● **Exercise**
Nothing outside the stretch is wanted. Repeat exactly the lines of the listing below from the one that contains "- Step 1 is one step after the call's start" through the one that contains "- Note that", both ends included.

● **Data segment**
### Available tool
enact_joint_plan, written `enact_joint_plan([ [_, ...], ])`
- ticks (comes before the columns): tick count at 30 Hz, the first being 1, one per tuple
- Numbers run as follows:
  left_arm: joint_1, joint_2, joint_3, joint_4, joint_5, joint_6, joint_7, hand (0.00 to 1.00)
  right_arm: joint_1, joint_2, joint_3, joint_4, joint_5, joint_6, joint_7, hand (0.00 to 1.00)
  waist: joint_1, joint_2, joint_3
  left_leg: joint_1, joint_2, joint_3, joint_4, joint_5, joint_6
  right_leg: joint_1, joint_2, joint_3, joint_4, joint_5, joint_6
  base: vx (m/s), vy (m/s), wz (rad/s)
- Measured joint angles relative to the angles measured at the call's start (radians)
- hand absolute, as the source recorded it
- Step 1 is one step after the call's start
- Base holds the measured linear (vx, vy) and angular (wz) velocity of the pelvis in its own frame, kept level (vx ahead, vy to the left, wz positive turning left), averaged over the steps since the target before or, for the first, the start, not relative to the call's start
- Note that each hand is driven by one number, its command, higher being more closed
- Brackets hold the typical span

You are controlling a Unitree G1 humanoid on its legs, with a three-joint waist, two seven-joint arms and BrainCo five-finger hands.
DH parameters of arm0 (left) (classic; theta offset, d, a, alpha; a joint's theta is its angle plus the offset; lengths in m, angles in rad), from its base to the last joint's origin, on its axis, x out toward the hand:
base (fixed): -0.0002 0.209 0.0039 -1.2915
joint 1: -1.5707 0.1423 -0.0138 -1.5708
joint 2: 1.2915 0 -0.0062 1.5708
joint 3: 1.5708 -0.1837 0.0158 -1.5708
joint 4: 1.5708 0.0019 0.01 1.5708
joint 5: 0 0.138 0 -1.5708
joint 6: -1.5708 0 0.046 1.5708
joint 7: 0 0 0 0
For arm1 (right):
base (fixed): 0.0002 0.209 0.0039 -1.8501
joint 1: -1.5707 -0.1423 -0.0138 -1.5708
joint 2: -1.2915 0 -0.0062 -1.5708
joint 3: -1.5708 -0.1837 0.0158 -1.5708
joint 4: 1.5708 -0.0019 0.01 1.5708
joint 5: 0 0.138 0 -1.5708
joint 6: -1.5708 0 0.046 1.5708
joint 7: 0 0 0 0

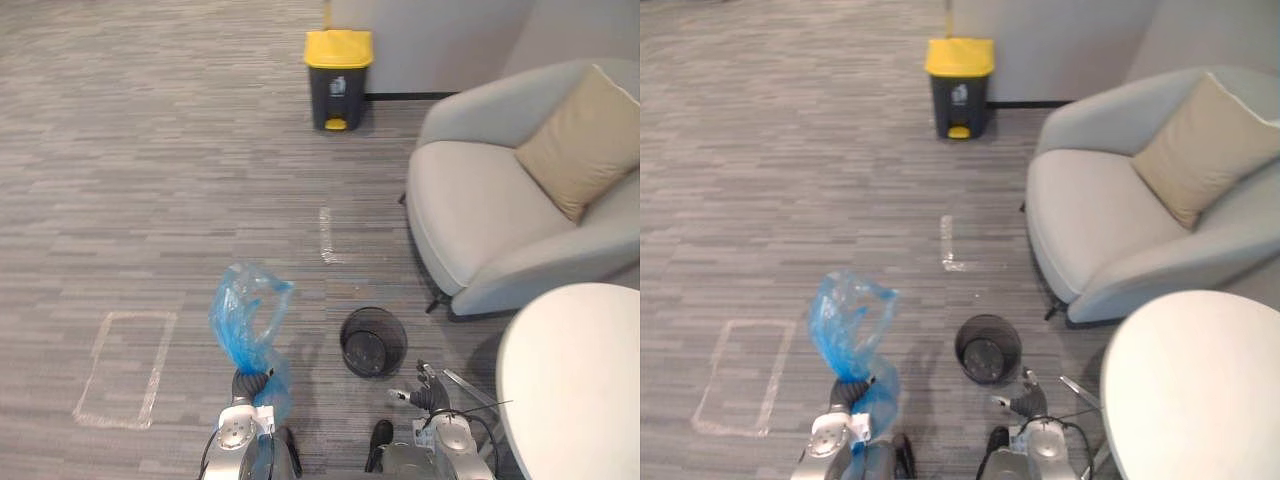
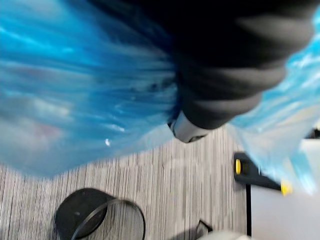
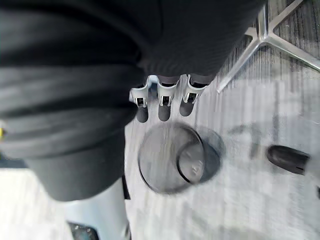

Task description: Gather rubbish on tea table into small bin, then transfer packed bag to large trash can.

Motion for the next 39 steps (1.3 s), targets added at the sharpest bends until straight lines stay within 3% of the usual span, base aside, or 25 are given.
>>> enact_joint_plan([
  [2, 0.009, 0.029, -0.036, 0.026, 0.001, 0.005, -0.001, 1.00, 0.000, 0.011, 0.000, 0.019, 0.000, 0.000, -0.003, 0.00, -0.018, -0.021, -0.015, 0.036, -0.051, -0.026, -0.049, 0.022, 0.021, 0.044, -0.027, 0.008, -0.019, 0.005, 0.006, 0.01, 0.170, 0.52],
  [6, 0.021, 0.040, -0.036, 0.026, 0.003, 0.004, -0.002, 1.00, -0.026, 0.010, 0.001, 0.051, -0.001, 0.002, -0.004, 0.00, -0.003, -0.017, -0.021, 0.045, -0.085, -0.025, -0.062, 0.018, 0.040, 0.043, -0.052, 0.025, -0.013, 0.001, 0.022, -0.02, 0.108, 0.06],
  [7, 0.031, 0.039, -0.035, 0.026, 0.003, 0.005, -0.002, 1.00, -0.041, 0.006, 0.000, 0.072, -0.005, 0.003, -0.005, 0.00, -0.003, -0.015, -0.019, 0.044, -0.101, -0.025, -0.058, 0.002, 0.050, 0.026, -0.071, 0.028, 0.026, -0.026, 0.042, -0.02, 0.098, -0.01],
  [10, 0.051, 0.030, -0.036, 0.026, 0.004, 0.005, -0.006, 1.00, -0.036, 0.000, -0.001, 0.087, -0.010, 0.007, -0.005, 0.00, -0.007, -0.017, -0.019, 0.044, -0.138, -0.041, -0.036, -0.041, 0.067, -0.014, -0.142, 0.041, 0.177, -0.122, 0.043, 0.03, 0.102, 0.21],
  [11, 0.056, 0.031, -0.036, 0.019, 0.004, 0.005, -0.010, 1.00, -0.027, -0.014, -0.001, 0.088, -0.010, 0.007, -0.006, 0.00, -0.014, -0.022, -0.016, 0.050, -0.147, -0.068, -0.021, -0.060, 0.073, -0.014, -0.165, 0.045, 0.241, -0.139, -0.010, 0.11, 0.058, 0.45],
  [12, 0.058, 0.029, -0.035, 0.018, 0.004, 0.005, -0.015, 1.00, -0.024, -0.021, -0.002, 0.090, -0.011, 0.007, -0.006, 0.00, -0.018, -0.020, -0.013, 0.054, -0.150, -0.082, -0.015, -0.067, 0.078, -0.026, -0.173, 0.055, 0.292, -0.132, -0.040, 0.18, 0.088, 0.53],
  [13, 0.068, 0.030, -0.035, 0.016, 0.004, 0.005, -0.016, 1.00, -0.019, -0.028, 0.000, 0.100, -0.011, 0.008, -0.006, 0.00, -0.021, -0.013, -0.010, 0.071, -0.153, -0.109, -0.010, -0.076, 0.088, -0.084, -0.183, 0.129, 0.440, -0.094, -0.097, 0.12, 0.105, 0.47],
  [14, 0.068, 0.032, -0.035, 0.009, 0.004, 0.005, -0.016, 1.00, -0.018, -0.029, 0.001, 0.108, -0.011, 0.010, -0.006, 0.00, -0.022, -0.010, -0.010, 0.087, -0.154, -0.124, -0.011, -0.072, 0.091, -0.119, -0.176, 0.178, 0.521, -0.069, -0.120, 0.23, 0.142, 0.57],
  [15, 0.071, 0.035, -0.036, 0.003, 0.004, 0.005, -0.016, 1.00, -0.010, -0.026, -0.012, 0.105, -0.011, 0.011, -0.006, 0.00, -0.023, -0.002, -0.001, 0.113, -0.142, -0.155, -0.010, -0.081, 0.101, -0.183, -0.148, 0.268, 0.638, -0.085, -0.092, 0.26, 0.049, 0.63],
  [16, 0.067, 0.044, -0.024, 0.003, 0.004, 0.005, -0.016, 1.00, -0.009, -0.022, -0.016, 0.105, -0.011, 0.007, -0.006, 0.00, -0.025, -0.009, -0.005, 0.128, -0.126, -0.188, -0.010, -0.096, 0.108, -0.216, -0.054, 0.346, 0.666, -0.171, -0.048, 0.28, 0.002, 0.67],
  [17, 0.064, 0.048, -0.019, 0.003, 0.003, 0.005, -0.016, 1.00, -0.009, -0.021, -0.016, 0.104, -0.010, 0.007, -0.006, 0.00, -0.026, -0.012, -0.007, 0.132, -0.119, -0.193, -0.013, -0.095, 0.106, -0.228, -0.015, 0.361, 0.658, -0.194, -0.046, 0.23, -0.044, 0.69],
  [20, 0.049, 0.043, -0.016, 0.003, 0.003, 0.005, -0.017, 1.00, -0.009, -0.027, -0.020, 0.107, -0.008, 0.005, -0.008, 0.00, -0.034, -0.013, -0.004, 0.189, -0.125, -0.248, -0.058, -0.102, 0.094, -0.278, 0.128, 0.342, 0.462, -0.210, -0.059, 0.34, -0.053, 0.58],
  [21, 0.047, 0.041, -0.017, 0.002, 0.003, 0.005, -0.017, 1.00, -0.008, -0.025, -0.020, 0.107, -0.008, 0.005, -0.008, 0.00, -0.038, -0.015, -0.005, 0.194, -0.132, -0.259, -0.059, -0.107, 0.087, -0.281, 0.140, 0.344, 0.427, -0.198, -0.078, 0.54, -0.097, 0.77],
  [22, 0.046, 0.029, -0.016, 0.001, 0.003, 0.004, -0.017, 1.00, 0.001, -0.021, -0.030, 0.106, -0.001, 0.004, -0.008, 0.00, -0.048, -0.031, -0.015, 0.222, -0.152, -0.286, -0.053, -0.126, 0.069, -0.265, 0.153, 0.337, 0.355, -0.143, -0.108, 0.42, -0.081, 0.82],
  [23, 0.044, 0.014, -0.015, 0.007, 0.003, 0.009, -0.017, 1.00, 0.006, -0.020, -0.040, 0.104, 0.004, 0.005, -0.007, 0.00, -0.054, -0.008, -0.010, 0.234, -0.141, -0.295, -0.017, -0.146, 0.042, -0.234, 0.152, 0.321, 0.350, -0.123, -0.104, 0.51, -0.075, 0.80],
  [25, 0.051, -0.021, -0.019, -0.021, 0.003, 0.008, -0.019, 1.00, 0.007, -0.023, -0.050, 0.096, 0.001, 0.005, -0.008, 0.00, -0.051, 0.017, -0.013, 0.188, -0.118, -0.267, 0.123, -0.157, 0.023, -0.169, 0.157, 0.283, 0.305, -0.137, -0.109, 0.38, -0.061, 0.48],
  [26, 0.051, -0.036, -0.016, -0.041, 0.003, 0.007, -0.019, 1.00, 0.014, -0.026, -0.048, 0.078, -0.001, 0.006, -0.006, 0.00, -0.047, 0.032, -0.010, 0.143, -0.093, -0.222, 0.263, -0.164, 0.011, -0.122, 0.166, 0.266, 0.264, -0.141, -0.111, 0.40, -0.088, 0.44],
  [27, 0.054, -0.054, -0.015, -0.066, 0.003, 0.005, -0.021, 1.00, 0.020, -0.023, -0.046, 0.056, -0.001, 0.006, -0.007, 0.00, -0.039, 0.041, -0.008, 0.070, -0.042, -0.152, 0.468, -0.138, -0.027, -0.059, 0.180, 0.259, 0.215, -0.146, -0.119, 0.40, -0.073, 0.28],
  [28, 0.055, -0.057, -0.015, -0.075, 0.002, 0.004, -0.022, 1.00, 0.020, -0.020, -0.044, 0.052, -0.001, 0.006, -0.007, 0.00, -0.031, 0.040, -0.007, 0.036, -0.012, -0.117, 0.547, -0.132, -0.037, -0.030, 0.187, 0.265, 0.196, -0.148, -0.123, 0.36, -0.040, -0.08],
  [30, 0.056, -0.061, -0.015, -0.086, 0.002, 0.004, -0.036, 1.00, 0.019, -0.005, -0.047, 0.027, -0.001, 0.007, -0.009, 0.00, -0.003, 0.028, -0.002, -0.013, 0.072, -0.026, 0.656, -0.164, 0.000, 0.051, 0.195, 0.290, 0.139, -0.151, -0.127, 0.34, -0.030, -0.34],
  [32, 0.048, -0.063, -0.014, -0.088, 0.002, 0.003, -0.039, 1.00, 0.009, -0.005, -0.058, 0.023, 0.000, 0.007, -0.012, 0.00, 0.005, 0.015, 0.000, -0.079, 0.113, -0.010, 0.576, -0.187, 0.004, 0.093, 0.179, 0.313, 0.100, -0.152, -0.127, 0.25, 0.042, -0.34],
  [35, 0.039, -0.065, -0.016, -0.082, 0.002, 0.003, -0.039, 1.00, -0.004, -0.005, -0.072, 0.024, 0.000, 0.008, -0.023, 0.00, 0.006, 0.011, 0.008, -0.119, 0.087, -0.054, 0.335, -0.166, -0.005, 0.113, 0.139, 0.342, 0.087, -0.168, -0.093, 0.19, 0.172, -0.27],
  [36, 0.037, -0.074, -0.017, -0.076, 0.003, 0.004, -0.039, 1.00, 0.003, -0.008, -0.077, 0.026, 0.000, 0.008, -0.026, 0.00, 0.005, 0.017, 0.005, -0.108, 0.062, -0.113, 0.203, -0.108, -0.019, 0.121, 0.133, 0.352, 0.085, -0.179, -0.071, 0.18, 0.297, -0.36],
  [37, 0.041, -0.081, -0.019, -0.071, 0.003, 0.004, -0.039, 1.00, 0.015, -0.016, -0.083, 0.039, 0.000, 0.009, -0.028, 0.00, 0.009, 0.041, -0.005, -0.094, 0.057, -0.177, 0.136, 0.006, -0.058, 0.122, 0.138, 0.380, 0.091, -0.206, -0.029, 0.18, 0.308, -0.49],
  [39, 0.041, -0.061, -0.018, -0.061, 0.003, 0.009, -0.037, 1.00, 0.017, 0.011, -0.082, 0.060, 0.000, 0.015, -0.028, 0.00, 0.012, -0.001, -0.015, -0.066, 0.017, -0.129, 0.149, -0.045, -0.031, 0.119, 0.092, 0.423, 0.135, -0.238, -0.011, 0.24, 0.292, -0.57],
])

● **Task answer**
- Step 1 is one step after the call's start
- Base holds the measured linear (vx, vy) and angular (wz) velocity of the pelvis in its own frame, kept level (vx ahead, vy to the left, wz positive turning left), averaged over the steps since the target before or, for the first, the start, not relative to the call's start
- Note that each hand is driven by one number, its command, higher being more closed

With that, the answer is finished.